Accepted paper:

'One is hypothetical and one is real…'. Accounting for "error" in low-carbon building performance


Catherine Willan (University College London)
Russell Hitchings (University College London)
Michelle Shipworth (University College London)

Paper short abstract:

Discourse analysis can reveal how actors account for "error" (Gilbert & Mulkay, 1984) in low-carbon building performance. It uncovers opposing repertoires of "theory" and "reality", and explores how, when and why these do - or do not - meet. The basis is empirical case study data from UK buildings.

Paper long abstract:

The UK government has sought to incentivise lower-carbon public buildings by employing carbon and energy performance contracts, which supplement local and national regulations and certification programmes, such as BREEAM. Despite this set of incentives, not all buildings will meet their performance targets. This paper uses empirical case study data from the UK to explore how actors in the construction industry rationalise these performance failures through discourse. Drawing on STS frameworks of "accounting for error" (Gilbert and Mulkay, 1984), it identifies interpretative repertoires through which differences in a building's designed and operational carbon emissions are represented as a dichotomy between "theory" and "reality". It will explore how, and in what arenas, actors keep "theory" and "reality" apart, and if, and when, they bring them together. It will consider whether divergences between the "theory" and "reality" of low-carbon buildings may be a convenient construct to mitigate risk for the public and private actors involved, and to avoid dealing with difficult issues, such as: pressurised public budgets; the nature of regulatory governance; technological complexities; unpredictable interactions; and shortfalls in industry skills.
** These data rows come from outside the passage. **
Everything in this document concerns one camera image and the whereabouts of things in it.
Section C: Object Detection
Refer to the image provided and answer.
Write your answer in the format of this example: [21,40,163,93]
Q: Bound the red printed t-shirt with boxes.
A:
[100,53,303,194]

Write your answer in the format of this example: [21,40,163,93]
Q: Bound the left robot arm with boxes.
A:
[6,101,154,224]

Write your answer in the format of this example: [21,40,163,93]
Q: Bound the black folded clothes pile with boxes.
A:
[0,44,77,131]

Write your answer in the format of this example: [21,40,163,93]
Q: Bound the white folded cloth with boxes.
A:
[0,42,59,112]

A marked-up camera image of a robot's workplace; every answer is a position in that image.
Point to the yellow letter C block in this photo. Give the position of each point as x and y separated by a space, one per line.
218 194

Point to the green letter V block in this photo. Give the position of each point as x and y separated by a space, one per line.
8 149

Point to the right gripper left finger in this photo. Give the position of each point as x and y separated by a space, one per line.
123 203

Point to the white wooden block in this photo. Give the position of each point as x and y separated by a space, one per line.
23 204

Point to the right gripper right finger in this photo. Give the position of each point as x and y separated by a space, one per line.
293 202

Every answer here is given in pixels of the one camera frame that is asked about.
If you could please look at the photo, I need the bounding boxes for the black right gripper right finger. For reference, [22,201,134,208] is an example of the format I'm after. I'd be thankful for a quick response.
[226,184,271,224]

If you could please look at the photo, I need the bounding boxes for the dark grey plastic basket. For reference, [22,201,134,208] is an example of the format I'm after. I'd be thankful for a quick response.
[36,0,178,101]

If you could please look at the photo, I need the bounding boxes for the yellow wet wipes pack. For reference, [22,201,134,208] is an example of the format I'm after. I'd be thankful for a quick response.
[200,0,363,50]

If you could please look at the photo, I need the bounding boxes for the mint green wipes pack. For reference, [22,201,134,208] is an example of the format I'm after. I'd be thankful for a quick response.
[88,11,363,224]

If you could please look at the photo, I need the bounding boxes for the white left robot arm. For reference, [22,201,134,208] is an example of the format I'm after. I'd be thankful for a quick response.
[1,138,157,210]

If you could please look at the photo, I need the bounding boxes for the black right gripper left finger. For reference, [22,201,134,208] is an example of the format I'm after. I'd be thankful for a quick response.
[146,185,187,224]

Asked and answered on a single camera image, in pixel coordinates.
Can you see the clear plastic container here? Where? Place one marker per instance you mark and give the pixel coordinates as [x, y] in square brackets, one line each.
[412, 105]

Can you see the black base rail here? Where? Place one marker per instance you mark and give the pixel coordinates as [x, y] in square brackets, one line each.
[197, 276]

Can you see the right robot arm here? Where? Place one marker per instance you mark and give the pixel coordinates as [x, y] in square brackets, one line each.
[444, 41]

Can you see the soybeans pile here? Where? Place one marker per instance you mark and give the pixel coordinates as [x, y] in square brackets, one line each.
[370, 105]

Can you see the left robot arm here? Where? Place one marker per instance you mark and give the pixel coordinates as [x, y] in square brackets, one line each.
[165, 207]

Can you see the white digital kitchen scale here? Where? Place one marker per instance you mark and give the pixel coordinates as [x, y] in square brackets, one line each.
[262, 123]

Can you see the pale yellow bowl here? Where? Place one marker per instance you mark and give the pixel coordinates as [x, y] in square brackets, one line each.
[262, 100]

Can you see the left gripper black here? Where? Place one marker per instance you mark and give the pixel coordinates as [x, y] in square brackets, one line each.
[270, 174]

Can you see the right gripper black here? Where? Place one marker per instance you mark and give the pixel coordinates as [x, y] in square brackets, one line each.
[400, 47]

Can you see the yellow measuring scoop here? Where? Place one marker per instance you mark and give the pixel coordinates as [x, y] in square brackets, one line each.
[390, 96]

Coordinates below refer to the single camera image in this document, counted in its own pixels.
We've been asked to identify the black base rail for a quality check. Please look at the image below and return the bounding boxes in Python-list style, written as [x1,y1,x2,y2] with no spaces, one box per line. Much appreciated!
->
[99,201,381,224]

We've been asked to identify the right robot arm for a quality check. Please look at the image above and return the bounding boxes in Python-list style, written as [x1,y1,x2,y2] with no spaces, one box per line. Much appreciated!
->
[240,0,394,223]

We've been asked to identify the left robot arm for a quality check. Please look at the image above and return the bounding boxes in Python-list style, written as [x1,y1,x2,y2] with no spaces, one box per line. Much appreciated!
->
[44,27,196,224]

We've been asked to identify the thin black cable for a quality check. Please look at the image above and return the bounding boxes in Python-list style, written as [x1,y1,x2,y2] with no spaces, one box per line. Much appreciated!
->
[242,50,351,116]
Moreover, it raises the question as to what extent such a binary conception of (low) carbon performance is helpful for either building projects or policy, when considering the full lifecycle of a building and the daily dynamism of energy use. A failure by actors to formally acknowledge the constructed - and negotiable - nature of both "theory" and "reality" means that alternative discourses, that could promote honesty and collaborative learning, are displaced.